I bought this early last year but it seems lately I've been giving it a ridiculous amount of playing time. I'm not too familiar with any other Z. Hill projects beside Hella, so I'm not sure if he often ventures outside of his metal comfort zone, but he certainly ought to. This album could certainly be defined as avant garde, and I'm not sure that the genre sees drumming like this very often. Nels is at his best on this record, leading the tangents, with his trademark and refined union of free-jazz and free-noise guitar stylings. And Matt Zivich's intelligent noise-making is particularly impressive with it's display of subtlety and restraint, all the while remaining a powerful presence in the quartet. (Apparently he's Wilco's live sound engineer (?), but he ought to do this type of thing more often as well.) And the bass winds around Nels guitar like a true professional. All the elements are in place, here. It is a refreshingly unique improvisational exhibition, a cut above the sort of improvised-noise recording one might be expecting. Recorded in one day.

Listen to this mp3, "Deathwatch on the American Empire". Or at a myspace.
Buy the record here.

Thursday, February 7, 2008

'008.003

Three by ZU

One of the many terrible things about being obsessed with noise happens when you find a great record by a band you've never heard of before. Instanly you need everything they've done. The thought of that one great record, just collecting dust out there. You vow to find their every release, and wrangle them in like helpless, lost steer. And then the nightmare thickens as one by one the steer turn up rare, expensive, out of print, or worse, Italian. Zu have such a history of rapid-fire releases and collaborations that I imagine are half-improvised and pressed so fast they themselves forgot about them. That's not even a joke, you think Nels Cline remembers all of his collaborations? Bullshit.
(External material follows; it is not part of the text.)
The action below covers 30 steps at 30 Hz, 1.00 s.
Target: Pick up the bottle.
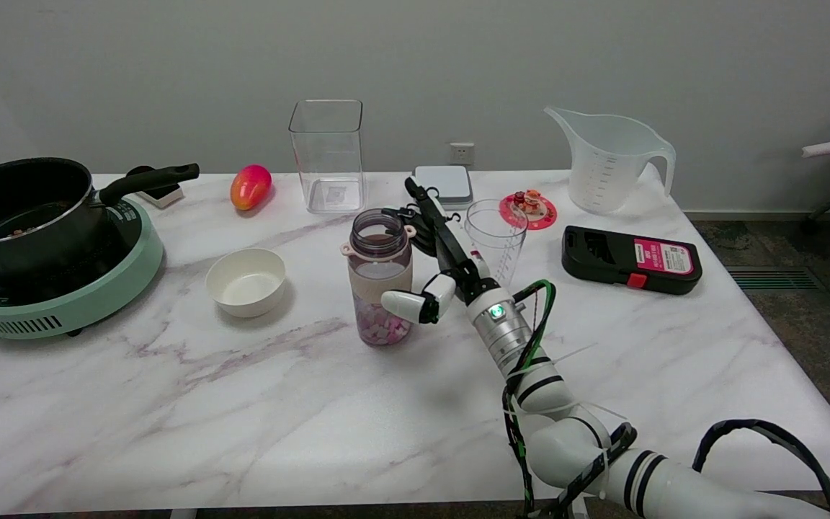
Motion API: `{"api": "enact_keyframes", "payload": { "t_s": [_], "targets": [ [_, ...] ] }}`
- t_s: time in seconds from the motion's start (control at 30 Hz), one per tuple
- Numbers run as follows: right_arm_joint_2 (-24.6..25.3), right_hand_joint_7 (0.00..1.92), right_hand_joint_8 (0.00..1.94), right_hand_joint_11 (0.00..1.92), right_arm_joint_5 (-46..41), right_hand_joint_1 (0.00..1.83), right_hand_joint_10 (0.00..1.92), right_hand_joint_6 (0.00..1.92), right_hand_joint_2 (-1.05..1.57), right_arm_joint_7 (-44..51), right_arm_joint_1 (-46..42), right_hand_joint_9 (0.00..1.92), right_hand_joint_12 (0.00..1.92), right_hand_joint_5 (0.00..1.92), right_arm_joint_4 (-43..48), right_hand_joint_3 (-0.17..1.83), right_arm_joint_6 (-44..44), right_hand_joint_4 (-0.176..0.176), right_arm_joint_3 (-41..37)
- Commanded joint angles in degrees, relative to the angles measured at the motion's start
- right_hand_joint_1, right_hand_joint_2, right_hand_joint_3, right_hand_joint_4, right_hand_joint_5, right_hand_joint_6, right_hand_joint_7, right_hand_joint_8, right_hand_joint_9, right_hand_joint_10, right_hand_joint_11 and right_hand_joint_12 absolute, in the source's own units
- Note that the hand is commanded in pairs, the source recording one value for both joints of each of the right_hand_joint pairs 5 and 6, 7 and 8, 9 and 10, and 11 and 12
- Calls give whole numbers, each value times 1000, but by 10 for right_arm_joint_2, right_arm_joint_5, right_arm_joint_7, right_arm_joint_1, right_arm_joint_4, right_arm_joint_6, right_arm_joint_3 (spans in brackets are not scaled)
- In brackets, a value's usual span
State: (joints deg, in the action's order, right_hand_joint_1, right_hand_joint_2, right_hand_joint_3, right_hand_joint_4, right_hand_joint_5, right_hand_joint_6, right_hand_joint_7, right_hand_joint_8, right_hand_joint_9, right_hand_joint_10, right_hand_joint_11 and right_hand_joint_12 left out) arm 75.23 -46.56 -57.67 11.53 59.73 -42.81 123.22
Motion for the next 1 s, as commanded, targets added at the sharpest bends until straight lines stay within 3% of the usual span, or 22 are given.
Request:
{"api": "enact_keyframes", "payload": {
  "t_s": [0.03,1.0],
  "targets": [
    [1,445,445,466,1,1234,416,31,-537,-5,-5,416,466,31,4,1426,-2,0,8],
    [5,456,456,468,15,1237,421,38,-536,-10,-15,421,468,38,3,1415,-7,0,13]
  ]
}}
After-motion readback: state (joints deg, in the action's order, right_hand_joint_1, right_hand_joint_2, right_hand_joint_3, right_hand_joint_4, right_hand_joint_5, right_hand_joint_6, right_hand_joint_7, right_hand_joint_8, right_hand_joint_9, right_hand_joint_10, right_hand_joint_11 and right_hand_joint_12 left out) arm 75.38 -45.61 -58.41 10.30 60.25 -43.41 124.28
Because I know that motherfucker, and I know that motherfucker doesn't!

Here are three OOP by Zu I can't find anywhere.













http://theshapeofchaostocome.blogspot.com/2007/08/zu-discography-1999-2007-12-albums_12.html
-
Listen to Zu here. Buy their stuff here.

And I've never met Nels Cline in my life.

Friday, February 1, 2008

'008.002

Here are two more releases that I've had some trouble finding, which the blogosphere has recently, graciously provided.




Derek Bailey
Aida (1981)
Incus
England

Found here:

http://experimentaletc.blogspot.com/2008/01/derek-bailey.html


This sort of instrumentation knocks you upside the head and proves that the music you have been listening to all your life has been boring and colorless and without dimension. I don't think there will ever be a time where I will say I'm done finding Derek Bailey releases, so I can't necessarily say it's my favorite, but this is the best I've heard yet. There are moments in this record that are super-human. And because Art is social, by listening to it, by proxy, you are traversing the new plane right beside him.

-


A Short Apnea


Illu Ogod Ellat Rhagedia (Ustrainhustri) -2000
Wallace
Italy

Found here:

http://jizzrelics.blogspot.com/2007/06/short-apnea-illu-ogod-ellat-rhagedia.html


Not as mature or self-assured as the Gorge Trio collaboration, or even the excellent Indigo Ballad, Illu Ogod is the A Short Apnea's, wilder, untamed, uncertain adolescence. It is loaded with daring, unexplored ideas which shift gears at random, refusing to be locked down, shoveling new sounds and combinations of sounds one after the other. If this group wrote the book on artistry in noise-making, then this record is chapter one.